> [SOURCE MATERIAL]:
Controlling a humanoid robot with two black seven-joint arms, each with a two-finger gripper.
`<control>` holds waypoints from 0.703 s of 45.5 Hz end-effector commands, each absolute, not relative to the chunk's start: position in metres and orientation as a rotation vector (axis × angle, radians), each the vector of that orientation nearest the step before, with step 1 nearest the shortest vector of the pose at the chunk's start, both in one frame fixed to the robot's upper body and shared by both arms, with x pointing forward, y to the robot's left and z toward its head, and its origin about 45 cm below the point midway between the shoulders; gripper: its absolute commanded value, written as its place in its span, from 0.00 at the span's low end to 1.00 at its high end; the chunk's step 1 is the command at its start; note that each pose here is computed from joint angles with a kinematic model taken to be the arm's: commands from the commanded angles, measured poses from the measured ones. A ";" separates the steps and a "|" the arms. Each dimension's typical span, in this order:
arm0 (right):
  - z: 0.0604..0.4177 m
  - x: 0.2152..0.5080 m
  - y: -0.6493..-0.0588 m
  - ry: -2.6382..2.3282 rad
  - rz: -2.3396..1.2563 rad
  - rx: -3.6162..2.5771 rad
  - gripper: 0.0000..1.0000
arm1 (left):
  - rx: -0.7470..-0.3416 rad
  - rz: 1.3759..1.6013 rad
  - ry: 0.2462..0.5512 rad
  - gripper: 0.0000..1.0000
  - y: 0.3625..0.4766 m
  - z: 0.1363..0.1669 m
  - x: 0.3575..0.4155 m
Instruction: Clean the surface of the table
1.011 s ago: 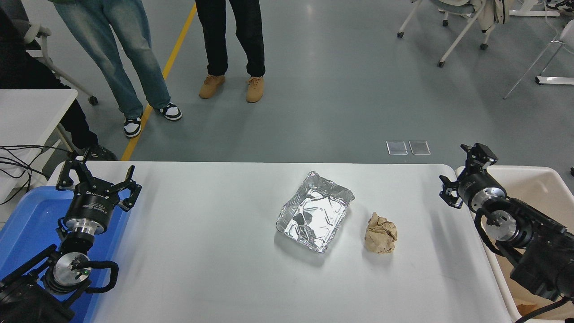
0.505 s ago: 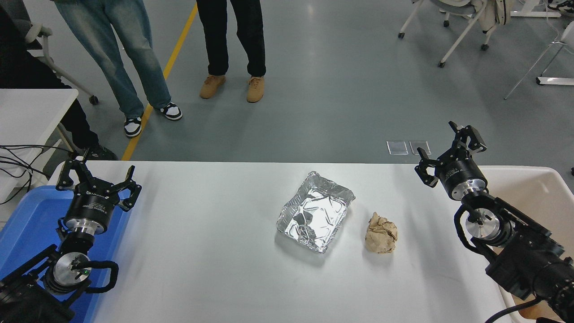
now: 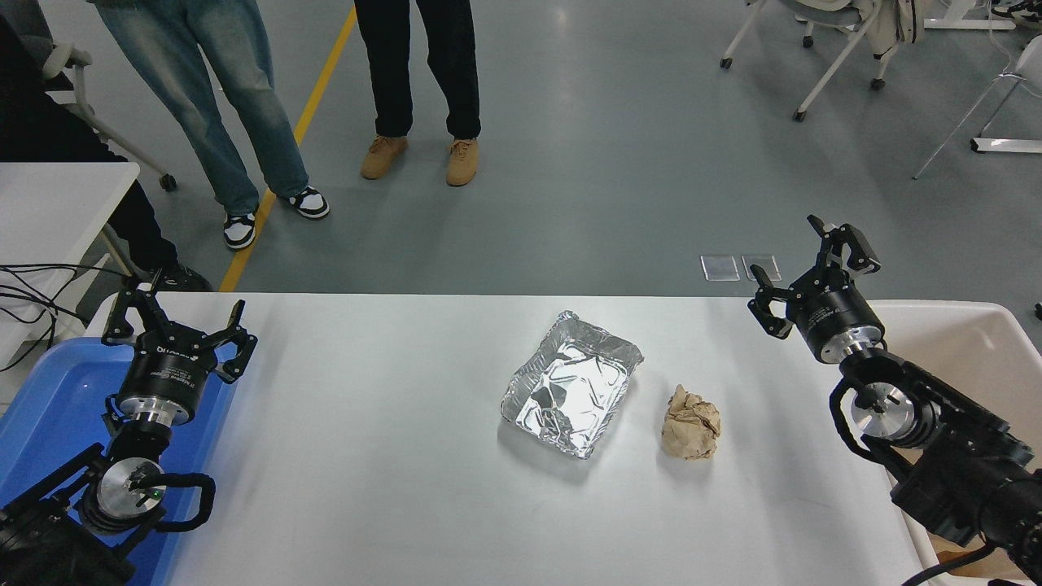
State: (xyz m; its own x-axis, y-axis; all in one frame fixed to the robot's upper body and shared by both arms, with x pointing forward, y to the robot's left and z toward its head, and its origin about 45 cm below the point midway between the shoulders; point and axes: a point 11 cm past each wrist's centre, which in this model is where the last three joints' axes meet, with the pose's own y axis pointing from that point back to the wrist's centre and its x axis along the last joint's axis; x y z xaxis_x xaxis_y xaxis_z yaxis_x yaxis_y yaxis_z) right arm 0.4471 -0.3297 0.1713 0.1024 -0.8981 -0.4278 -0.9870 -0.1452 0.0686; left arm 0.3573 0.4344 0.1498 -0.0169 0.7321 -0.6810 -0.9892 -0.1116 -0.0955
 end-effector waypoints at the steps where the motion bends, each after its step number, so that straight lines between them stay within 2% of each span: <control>1: 0.186 0.458 -0.299 1.810 0.531 -2.435 0.99 | -0.695 1.558 0.485 0.99 0.434 0.1498 0.3573; 9: 0.202 0.461 -0.287 1.754 0.494 -2.621 0.99 | -0.695 1.558 0.485 0.99 0.434 0.1498 0.3573; 19: 0.222 0.461 -0.259 1.622 0.185 -3.000 0.99 | -0.695 1.558 0.485 0.99 0.434 0.1498 0.3573; 32: 0.219 0.448 -0.224 1.428 -0.067 -3.280 0.99 | -0.695 1.558 0.485 0.99 0.434 0.1498 0.3573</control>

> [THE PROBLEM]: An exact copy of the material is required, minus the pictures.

> [REPLY]:
Controlling a humanoid robot with two black seven-joint arms, each with a two-finger gripper.
`<control>` holds waypoints from 0.703 s of 45.5 Hz end-effector commands, each absolute, not relative to the chunk's start: position in metres and orientation as a rotation vector (axis × angle, radians), each the vector of that orientation nearest the step before, with step 1 nearest the shortest vector of the pose at the chunk's start, both in one frame fixed to the robot's upper body and shared by both arms, with x pointing forward, y to the robot's left and z toward its head, and its origin about 45 cm below the point midway between the shoulders; gripper: its absolute commanded value, written as its place in its span, from 0.00 at the span's low end to 1.00 at its high end; the chunk's step 1 is the command at its start; note that each pose here is computed from joint angles with a kinematic model taken to be the arm's: commands from the commanded angles, measured poses from the measured ones. A ";" separates the steps and a "|" the arms. Each dimension's typical span, in this order:
arm0 (right):
  - z: 0.0604..0.4177 m
  - x: 0.2152..0.5080 m
  - y: -0.6493..-0.0588 m
  - ry: -2.6382..2.3282 rad
  - rz: -2.3396..1.2563 rad
  - rx: -3.6162..2.5771 rad
  - gripper: 0.0000..1.0000
arm1 (left):
  - rx: -0.7470..-0.3416 rad
  - rz: 1.3759..1.6013 rad
  - ry: 0.2462..0.5512 rad
  - gripper: 0.0000..1.0000
  - y: 0.3625..0.4766 m
  - z: 0.1363..0.1669 m
  - x: 0.3575..0.4155 m
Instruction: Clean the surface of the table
1.011 s ago: 
0.505 s ago: 
now: 
State: (xyz m; its own x-axis, y-axis; all in one frame fixed to the robot's upper body and shared by both arms, with x pointing forward, y to the robot's left and z toward its head, and its origin about 45 cm below the point midway between the shoulders; point and axes: a point 11 cm past each wrist's centre, which in this model is where the last three joints' axes meet, with the pose's own y axis pointing from that point back to the wrist's centre and its x axis along the last joint's axis; x y z xaxis_x xaxis_y xaxis_z yaxis_x yaxis_y yaxis_z) right arm 0.4471 -0.3297 0.1713 0.1024 -0.8981 -0.4278 -0.9870 -0.1452 0.0686; left arm 0.3573 0.4344 0.1498 -0.0169 0.7321 -0.6810 -0.9892 -0.1116 -0.0955
 end-effector waypoints at the steps where the motion bends, each after its step number, so that straight lines between them stay within 2% of each span: <control>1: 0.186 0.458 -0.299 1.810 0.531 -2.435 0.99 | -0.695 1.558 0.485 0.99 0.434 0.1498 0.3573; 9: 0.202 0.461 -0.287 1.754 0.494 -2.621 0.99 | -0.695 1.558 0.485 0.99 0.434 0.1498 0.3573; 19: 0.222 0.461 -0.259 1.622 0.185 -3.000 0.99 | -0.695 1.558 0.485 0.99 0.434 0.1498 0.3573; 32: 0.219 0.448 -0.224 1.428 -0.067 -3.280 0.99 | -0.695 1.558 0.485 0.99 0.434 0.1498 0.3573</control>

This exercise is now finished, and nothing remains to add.